PROBLEM TO WORK ON —
Reply with nothing but the number of lines in the data below where the word "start" occurs.
--------------------------------
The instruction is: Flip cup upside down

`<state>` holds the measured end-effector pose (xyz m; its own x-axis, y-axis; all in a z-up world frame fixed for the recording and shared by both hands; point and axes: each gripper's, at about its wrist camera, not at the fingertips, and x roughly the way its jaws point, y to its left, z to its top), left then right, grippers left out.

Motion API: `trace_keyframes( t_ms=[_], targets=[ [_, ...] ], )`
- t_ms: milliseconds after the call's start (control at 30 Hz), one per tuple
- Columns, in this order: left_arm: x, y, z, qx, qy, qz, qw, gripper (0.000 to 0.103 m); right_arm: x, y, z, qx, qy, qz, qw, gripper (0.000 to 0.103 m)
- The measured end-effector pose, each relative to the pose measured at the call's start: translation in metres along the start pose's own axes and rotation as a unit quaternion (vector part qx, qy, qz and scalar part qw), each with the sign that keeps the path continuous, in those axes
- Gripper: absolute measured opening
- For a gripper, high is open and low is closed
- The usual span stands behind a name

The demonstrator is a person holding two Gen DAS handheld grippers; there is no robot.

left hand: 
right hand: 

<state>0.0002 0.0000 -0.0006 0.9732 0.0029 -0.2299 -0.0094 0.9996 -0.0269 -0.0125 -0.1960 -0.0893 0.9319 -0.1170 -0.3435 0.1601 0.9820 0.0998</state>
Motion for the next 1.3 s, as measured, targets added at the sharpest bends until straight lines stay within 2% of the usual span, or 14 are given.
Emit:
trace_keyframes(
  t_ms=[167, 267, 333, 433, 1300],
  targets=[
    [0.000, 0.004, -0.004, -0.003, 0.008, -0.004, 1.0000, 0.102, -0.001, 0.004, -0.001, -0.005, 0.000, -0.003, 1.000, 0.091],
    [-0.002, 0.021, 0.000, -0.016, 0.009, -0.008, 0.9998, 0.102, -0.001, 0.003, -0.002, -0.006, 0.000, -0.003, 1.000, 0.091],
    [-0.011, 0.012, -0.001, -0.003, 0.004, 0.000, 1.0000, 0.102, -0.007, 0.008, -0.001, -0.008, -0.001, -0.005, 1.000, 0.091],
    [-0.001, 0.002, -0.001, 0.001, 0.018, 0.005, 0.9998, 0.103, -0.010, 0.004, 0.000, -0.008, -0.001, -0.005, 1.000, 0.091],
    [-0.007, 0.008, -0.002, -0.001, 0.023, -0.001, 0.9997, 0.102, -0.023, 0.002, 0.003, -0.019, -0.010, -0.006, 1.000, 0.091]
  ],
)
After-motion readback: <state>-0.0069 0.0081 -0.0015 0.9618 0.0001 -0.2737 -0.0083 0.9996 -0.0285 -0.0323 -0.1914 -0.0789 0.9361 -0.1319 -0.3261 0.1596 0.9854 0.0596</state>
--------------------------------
SOLUTION TO THIS TASK —
2